Where does the word "camera" show up in the records? Copy every line that has it.

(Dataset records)
◇ ◇ ◇ ◇ ◇ ◇ ◇

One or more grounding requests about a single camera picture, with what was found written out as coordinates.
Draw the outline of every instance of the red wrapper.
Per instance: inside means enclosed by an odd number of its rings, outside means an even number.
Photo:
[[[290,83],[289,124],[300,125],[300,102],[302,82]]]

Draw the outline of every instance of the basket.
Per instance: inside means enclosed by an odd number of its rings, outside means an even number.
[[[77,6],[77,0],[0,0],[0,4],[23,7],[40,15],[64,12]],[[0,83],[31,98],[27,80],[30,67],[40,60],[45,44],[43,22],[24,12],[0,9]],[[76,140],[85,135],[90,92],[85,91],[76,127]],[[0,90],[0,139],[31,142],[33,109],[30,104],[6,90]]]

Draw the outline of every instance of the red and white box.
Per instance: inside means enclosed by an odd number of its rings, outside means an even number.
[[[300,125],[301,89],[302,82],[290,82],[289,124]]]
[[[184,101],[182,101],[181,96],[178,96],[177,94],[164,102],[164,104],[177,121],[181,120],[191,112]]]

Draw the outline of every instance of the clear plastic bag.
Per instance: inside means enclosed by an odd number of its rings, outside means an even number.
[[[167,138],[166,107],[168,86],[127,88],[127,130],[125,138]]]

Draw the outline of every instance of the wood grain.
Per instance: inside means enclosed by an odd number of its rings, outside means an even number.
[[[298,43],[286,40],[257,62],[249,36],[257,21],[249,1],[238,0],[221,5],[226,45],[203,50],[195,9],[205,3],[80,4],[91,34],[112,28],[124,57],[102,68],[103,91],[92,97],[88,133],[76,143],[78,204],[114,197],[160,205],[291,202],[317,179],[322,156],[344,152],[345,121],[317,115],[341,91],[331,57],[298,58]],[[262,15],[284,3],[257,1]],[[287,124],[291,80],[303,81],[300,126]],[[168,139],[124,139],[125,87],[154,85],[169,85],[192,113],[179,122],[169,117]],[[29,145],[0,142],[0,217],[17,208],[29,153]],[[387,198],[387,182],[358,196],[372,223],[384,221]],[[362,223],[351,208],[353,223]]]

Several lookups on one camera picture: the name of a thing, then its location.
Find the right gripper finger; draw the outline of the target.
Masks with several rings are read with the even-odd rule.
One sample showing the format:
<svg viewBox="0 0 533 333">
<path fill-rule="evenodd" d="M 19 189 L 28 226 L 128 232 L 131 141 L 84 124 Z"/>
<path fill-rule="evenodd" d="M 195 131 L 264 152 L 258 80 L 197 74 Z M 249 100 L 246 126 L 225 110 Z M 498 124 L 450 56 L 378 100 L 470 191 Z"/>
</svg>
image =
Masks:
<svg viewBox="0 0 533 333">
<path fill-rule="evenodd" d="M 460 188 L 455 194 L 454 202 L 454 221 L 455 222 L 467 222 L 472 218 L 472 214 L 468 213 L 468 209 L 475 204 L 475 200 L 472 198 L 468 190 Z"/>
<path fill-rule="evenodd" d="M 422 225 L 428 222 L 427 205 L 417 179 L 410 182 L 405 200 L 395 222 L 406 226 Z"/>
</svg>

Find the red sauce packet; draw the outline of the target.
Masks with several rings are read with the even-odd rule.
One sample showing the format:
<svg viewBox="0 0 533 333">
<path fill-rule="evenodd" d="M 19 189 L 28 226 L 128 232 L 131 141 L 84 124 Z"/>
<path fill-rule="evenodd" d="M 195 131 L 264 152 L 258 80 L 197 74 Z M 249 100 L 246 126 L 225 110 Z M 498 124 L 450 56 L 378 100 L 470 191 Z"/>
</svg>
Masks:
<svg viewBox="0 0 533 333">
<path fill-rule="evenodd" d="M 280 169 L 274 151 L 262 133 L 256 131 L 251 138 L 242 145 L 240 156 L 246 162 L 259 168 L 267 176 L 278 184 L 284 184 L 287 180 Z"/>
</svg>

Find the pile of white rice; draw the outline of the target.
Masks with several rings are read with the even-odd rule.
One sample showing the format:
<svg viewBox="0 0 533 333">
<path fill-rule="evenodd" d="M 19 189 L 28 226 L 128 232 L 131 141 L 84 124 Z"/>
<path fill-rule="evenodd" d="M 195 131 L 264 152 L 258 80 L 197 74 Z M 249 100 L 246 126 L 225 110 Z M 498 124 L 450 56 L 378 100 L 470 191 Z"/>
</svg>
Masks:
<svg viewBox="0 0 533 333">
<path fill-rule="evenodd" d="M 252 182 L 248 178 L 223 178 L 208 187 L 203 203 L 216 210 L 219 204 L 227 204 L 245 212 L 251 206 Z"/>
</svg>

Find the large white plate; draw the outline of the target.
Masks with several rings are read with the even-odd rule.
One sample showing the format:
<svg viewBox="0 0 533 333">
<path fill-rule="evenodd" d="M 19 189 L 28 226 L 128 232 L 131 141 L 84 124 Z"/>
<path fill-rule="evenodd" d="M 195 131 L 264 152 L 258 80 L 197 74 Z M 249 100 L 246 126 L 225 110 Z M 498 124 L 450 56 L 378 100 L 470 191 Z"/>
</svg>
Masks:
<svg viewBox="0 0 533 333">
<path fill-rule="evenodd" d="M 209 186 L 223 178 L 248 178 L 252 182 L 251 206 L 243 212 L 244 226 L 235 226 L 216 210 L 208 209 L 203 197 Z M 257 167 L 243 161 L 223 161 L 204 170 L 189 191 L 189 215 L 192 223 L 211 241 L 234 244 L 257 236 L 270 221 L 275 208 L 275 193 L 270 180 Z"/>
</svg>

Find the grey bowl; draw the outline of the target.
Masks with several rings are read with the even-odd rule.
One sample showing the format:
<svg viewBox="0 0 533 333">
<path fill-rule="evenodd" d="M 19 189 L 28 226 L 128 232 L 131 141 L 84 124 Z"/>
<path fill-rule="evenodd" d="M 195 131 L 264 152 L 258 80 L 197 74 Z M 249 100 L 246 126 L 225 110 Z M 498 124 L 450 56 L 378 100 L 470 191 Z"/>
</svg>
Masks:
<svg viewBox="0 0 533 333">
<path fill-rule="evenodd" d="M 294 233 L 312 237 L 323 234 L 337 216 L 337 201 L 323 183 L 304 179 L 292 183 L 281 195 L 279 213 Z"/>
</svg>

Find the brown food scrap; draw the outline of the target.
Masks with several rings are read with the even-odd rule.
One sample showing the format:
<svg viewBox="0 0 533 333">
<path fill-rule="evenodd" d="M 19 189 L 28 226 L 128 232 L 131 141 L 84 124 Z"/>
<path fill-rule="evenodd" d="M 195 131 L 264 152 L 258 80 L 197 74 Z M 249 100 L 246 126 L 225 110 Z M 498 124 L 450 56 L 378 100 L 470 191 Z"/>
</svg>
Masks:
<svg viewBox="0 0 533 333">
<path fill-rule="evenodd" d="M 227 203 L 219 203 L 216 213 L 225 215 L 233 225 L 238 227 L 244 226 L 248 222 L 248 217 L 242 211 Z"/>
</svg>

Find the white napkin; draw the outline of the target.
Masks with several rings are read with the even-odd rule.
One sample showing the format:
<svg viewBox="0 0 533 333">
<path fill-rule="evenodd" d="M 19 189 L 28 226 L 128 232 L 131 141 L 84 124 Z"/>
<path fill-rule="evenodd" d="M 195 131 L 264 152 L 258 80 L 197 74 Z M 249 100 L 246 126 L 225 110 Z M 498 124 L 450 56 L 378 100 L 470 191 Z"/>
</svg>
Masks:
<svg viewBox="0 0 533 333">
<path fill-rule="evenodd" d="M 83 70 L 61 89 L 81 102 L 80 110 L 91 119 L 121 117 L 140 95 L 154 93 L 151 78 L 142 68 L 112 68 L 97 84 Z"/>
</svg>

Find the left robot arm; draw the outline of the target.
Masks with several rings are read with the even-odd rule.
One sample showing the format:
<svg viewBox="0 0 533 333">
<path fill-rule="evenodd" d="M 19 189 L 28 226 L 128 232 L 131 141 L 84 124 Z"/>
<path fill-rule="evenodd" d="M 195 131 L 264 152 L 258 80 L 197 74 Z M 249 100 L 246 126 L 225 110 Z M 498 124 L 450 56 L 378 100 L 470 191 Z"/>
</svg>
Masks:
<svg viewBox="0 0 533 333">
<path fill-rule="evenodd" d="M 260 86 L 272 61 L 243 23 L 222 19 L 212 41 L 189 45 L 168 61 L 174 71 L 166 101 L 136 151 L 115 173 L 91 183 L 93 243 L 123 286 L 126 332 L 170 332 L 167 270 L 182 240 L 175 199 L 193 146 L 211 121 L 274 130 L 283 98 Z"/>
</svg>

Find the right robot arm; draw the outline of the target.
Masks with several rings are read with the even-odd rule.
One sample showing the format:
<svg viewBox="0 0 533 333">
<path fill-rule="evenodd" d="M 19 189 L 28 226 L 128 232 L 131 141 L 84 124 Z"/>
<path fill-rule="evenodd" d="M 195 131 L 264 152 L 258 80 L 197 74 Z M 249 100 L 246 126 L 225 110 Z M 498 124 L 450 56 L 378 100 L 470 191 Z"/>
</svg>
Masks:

◇ ◇ ◇ ◇ ◇ ◇ ◇

* _TASK OUTPUT_
One or more grounding requests about a single camera picture, with what was found written out as coordinates.
Several lookups on one camera picture: the name of a thing, then its location.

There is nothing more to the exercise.